Maybe the NYT can do an article on the art of cereal boxes & the real anti-Norman Rockwell/Wheaties agenda of these pix or something else you guys might have missed.

Or maybe the pseudo-scientific body-language guru on O'Reilly can do a segment on these pix.

Or maybe Prof A can tie this stuff into her vomiting entry.

Unknown said...

That soy bar commercial with the Olive Oil-esque character is fairly disturbing.

Paul Brinkley said...

I think they should show more than just racial harmony. Imagine the Kashi box possibilities!

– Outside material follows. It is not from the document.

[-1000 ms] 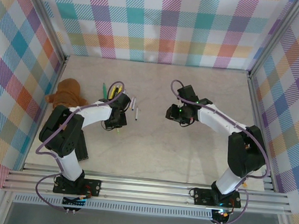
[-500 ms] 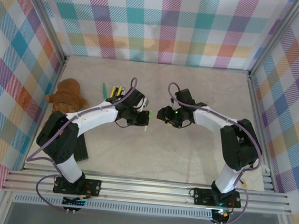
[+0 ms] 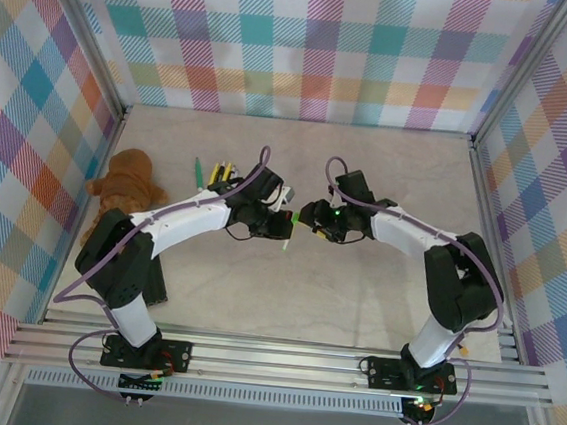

a sweet 10-year-old girl and a wizened centenarian man
a head cheerleader and a geek
an elf and an orc
a hippie and an ASIMO
any two Vikings
McCain and Obama
David Corn and James Pinkerton
DrillSgt and downtownlad

howzerdo said...

I have never seen the Good Friends variety in stores here (upstate NY) and I agree those claims are strange but I love many other Kashi products! Can I get a free box of stuff too?

veni vidi vici said...

"I had some Bob Evans' placemats for over a decade until a dog ate them, advertising dessert."

You must have an interesting household, if a dog eating the placemats signals that dessert is on its way.

PunditJoe said...

The Kashi marketing seems to appeal to a person's ego in a slightly smarmy fashion. Smarmy cereal? Oh boy. As a result, I have never tried it. I ain’t one for putting on airs. Heh heh

Unknown said...

Ha, Geo, you kill me. When do you start your own blog??